Options include a $3,500 package that bundles satellite radio; an iPod interface; satellite radio; navigation; ambient lighting; a power tilt/telescoping steering column; and auto-dimming mirrors. Another package adds Harman/Kardon surround sound, pushbutton start, and soft-close doors. Safety packages add features like adaptive cruise control and blind-spot monitors, as well as active park assist. Major stand-alone options include the active-curve suspension at $3,950; ventilated front seats for $570; massaging front seats for $1,100; a trailer hitch for $550; a panoramic sunroof for $1090; a power second-row seat for $400; and heated rear seats for $620.
The GL450 is configured in largely the same way, though some new options are offered. A surround-view camera comes with its active park-assist package, and an off-road package is available for $2,850. On both, a Bang & Olufsen audio system is a pricey option, at $6,800, and more exotic selections of wood and leather can lift the price even more.
The GL550 is, for now, the most luxuriously equipped version. Almost all the features mentioned are standard; the options are limited to the off-road package; the parking-assist package; panoramic sunroof; rear-seat entertainment system; power-folding second-row seat; heated rear seats; adaptive cruise control and lane-keeping assist; and the Bang & Olufsen audio system, which sounds amazingly rich, but taxes the brain, as it's easy to load up any GL Class to more than $90,000.
2013 Mercedes-Benz GL Class
Fuel economy is up, but the GL's still one of the least economical wagons you can buy--which is why we prefer the 24-mpg-highway GL 350 BlueTEC.
The 2013 Mercedes-Benz GL lineup shaves weight wherever possible, with aluminum body panels, suspension pieces, and body bracing.

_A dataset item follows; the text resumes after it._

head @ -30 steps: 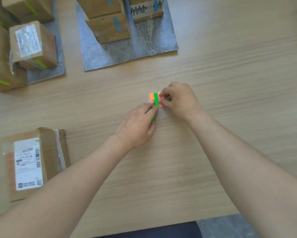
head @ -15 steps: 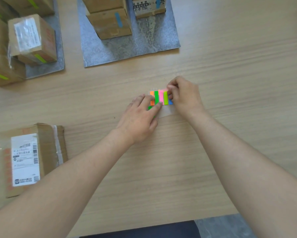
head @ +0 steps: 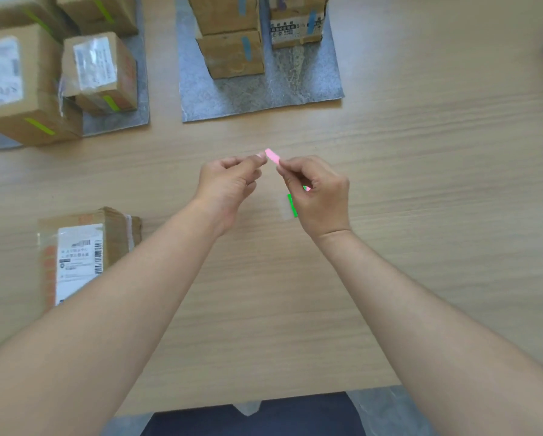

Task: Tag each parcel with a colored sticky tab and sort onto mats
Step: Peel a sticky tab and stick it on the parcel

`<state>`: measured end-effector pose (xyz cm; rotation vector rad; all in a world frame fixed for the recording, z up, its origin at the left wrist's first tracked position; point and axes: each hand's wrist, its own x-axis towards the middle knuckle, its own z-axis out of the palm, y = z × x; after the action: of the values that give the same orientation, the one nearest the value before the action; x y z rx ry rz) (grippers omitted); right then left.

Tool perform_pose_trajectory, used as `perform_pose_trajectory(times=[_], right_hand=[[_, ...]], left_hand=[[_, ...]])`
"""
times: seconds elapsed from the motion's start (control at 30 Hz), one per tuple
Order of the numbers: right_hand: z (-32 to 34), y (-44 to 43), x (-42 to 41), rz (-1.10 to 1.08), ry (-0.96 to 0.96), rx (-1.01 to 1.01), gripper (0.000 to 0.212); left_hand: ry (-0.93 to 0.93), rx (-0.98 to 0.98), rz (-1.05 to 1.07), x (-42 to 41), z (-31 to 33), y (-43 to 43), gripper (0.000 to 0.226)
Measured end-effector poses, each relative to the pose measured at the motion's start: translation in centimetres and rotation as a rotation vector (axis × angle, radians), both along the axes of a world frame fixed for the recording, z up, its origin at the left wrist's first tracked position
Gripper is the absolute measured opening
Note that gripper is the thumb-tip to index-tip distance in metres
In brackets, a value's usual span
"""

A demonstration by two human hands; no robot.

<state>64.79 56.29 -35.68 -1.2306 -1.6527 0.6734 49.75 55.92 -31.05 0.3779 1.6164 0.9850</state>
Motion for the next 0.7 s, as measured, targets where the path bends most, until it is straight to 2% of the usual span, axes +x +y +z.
perform_pose_trajectory(times=[0.07, 0.23, 0.4, 0.6, 0.7], right_hand=[[0.6, -0.7, -1.3, 0.041, -0.020, 0.052, 0.004], [2.3, -2.9, -4.6, 0.108, -0.048, 0.122, 0.006], [3.6, -6.2, -8.2, 0.138, -0.075, 0.132, 0.011], [4.5, -11.6, -11.7, 0.068, 0.020, -0.043, 0.039], [4.8, -14.2, -13.3, -0.033, 0.016, -0.027, 0.030]], left_hand=[[-0.041, -0.002, 0.004, -1.4, 0.9, -0.8, 0.021], [-0.105, 0.076, 0.001, -5.5, 2.6, -4.0, 0.010], [0.035, 0.155, -0.073, -9.5, 3.3, -7.5, 0.009], [0.139, 0.263, -0.150, -13.9, 4.1, -11.5, 0.005], [0.167, 0.304, -0.201, -15.5, 4.7, -13.8, 0.012]])
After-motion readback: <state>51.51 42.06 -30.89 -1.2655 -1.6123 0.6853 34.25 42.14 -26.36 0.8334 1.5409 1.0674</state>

It adopts electric power steering and a more efficient electrical structure, and adds gears to its automatic transmission, all in the interest of saving fuel.
Still, it's not that much more frugal than before, though the diesel model absolves some of the sins of the big V-8s, especially the coming GL63 AMG.
The turbodiesel's one of the GLs we recommend most often, primarily because it's the only one to break the 20-mpg combined barrier. As estimated by Mercedes-Benz--awaiting official confirmation by the EPA--the GL 350 BlueTEC is rated at 18 miles per gallon city, 24 miles per gallon highway. It's improved over the prior generation of BlueTEC GLs, and like most diesel vehicles, we've found it easier to come nearer to those figures than with competitive hybrid vehicles.
The rest of the GL lineup is marginally better at saving gas. The GL 450 hasn't received a combined rating, but it's pegged at 14/19 mpg. The GL550's predicted at 13/18 mpg, with a 15-mpg combined rating. And the upcoming GL63 AMG? It's expected to settle in at a low 12/17 mpg.